-- Opening Marker --
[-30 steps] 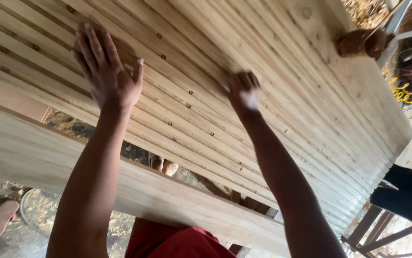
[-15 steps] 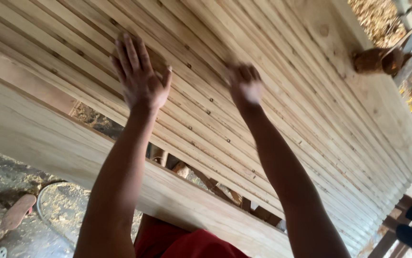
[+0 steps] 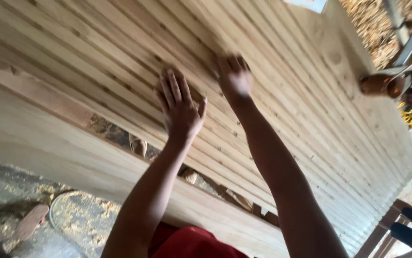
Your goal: The person sands a large wooden structure composed of parallel slats using a sanding block. They move the block back and forth along the grain, covering multiple sections of the surface.
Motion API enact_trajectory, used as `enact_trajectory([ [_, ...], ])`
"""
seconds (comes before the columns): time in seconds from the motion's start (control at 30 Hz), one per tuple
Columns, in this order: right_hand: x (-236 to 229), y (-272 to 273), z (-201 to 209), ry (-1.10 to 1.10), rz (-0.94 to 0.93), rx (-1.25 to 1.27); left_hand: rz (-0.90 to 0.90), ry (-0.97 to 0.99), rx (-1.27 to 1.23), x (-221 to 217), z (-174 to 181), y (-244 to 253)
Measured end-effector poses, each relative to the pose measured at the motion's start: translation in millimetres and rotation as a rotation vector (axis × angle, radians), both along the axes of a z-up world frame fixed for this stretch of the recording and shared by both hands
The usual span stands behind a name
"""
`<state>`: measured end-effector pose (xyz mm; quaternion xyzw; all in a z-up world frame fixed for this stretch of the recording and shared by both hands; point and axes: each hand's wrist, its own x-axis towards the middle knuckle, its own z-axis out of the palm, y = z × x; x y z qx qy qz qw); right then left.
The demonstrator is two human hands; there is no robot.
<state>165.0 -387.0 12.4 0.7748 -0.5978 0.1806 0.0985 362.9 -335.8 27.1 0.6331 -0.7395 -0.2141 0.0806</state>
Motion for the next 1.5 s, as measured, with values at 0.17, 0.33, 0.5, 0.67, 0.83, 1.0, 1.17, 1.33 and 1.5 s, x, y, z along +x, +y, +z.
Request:
enact_trajectory([
  [0.17,-31.4,63.8,50.0,-0.025,-0.14,0.04,-0.02,0.057,0.056,6.8,4.2,-8.0],
  [0.33,52.0,-53.5,-4.9,-0.078,-0.039,0.003,0.001,0.248,0.029,10.0,-0.7,-1.3],
  [0.5,79.5,-101.5,-30.2,-0.043,0.025,0.002,-0.036,0.4,0.049,59.7,22.6,-33.8],
  [0.67,29.7,-10.6,34.9,0.0,-0.115,0.053,0.191,0.015,0.227,201.7,22.8,-185.9],
  [0.83,91.8,-92.6,2.3,-0.142,-0.05,-0.135,0.243,-0.116,0.217,237.4,4.9,-240.0],
  [1.0,149.2,-174.8,-29.7,-0.116,-0.07,0.007,0.233,-0.185,0.174,228.5,24.5,-238.7],
  [1.17,77.3,-71.1,24.4,-0.002,-0.058,-0.03,0.239,-0.147,0.19,229.6,30.6,-243.3],
  [1.33,79.7,-61.8,23.5,-0.047,-0.174,-0.023,0.237,-0.171,0.191,226.2,17.0,-241.3],
  [1.5,138.2,-134.0,-18.4,-0.096,-0.137,-0.052,0.225,-0.173,0.143,230.9,16.7,-239.4],
])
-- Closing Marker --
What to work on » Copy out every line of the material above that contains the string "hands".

Exercise response »
Measured end-effector poses, each relative to the pose measured at the motion's start: translation in millimetres and rotation as a rotation vector (axis × angle, radians), both along the axes of a z-up world frame fixed for this stretch of the recording and shared by both hands
`<state>`: measured end-effector pose (xyz mm; quaternion xyzw; all in a z-up world frame fixed for this stretch of the recording and shared by both hands; point and axes: each hand's wrist, its own x-axis towards the middle knuckle, its own z-axis out of the palm, y = z × x; x y z qx qy qz qw); right then left.
The demonstrator is two human hands; there is no robot.

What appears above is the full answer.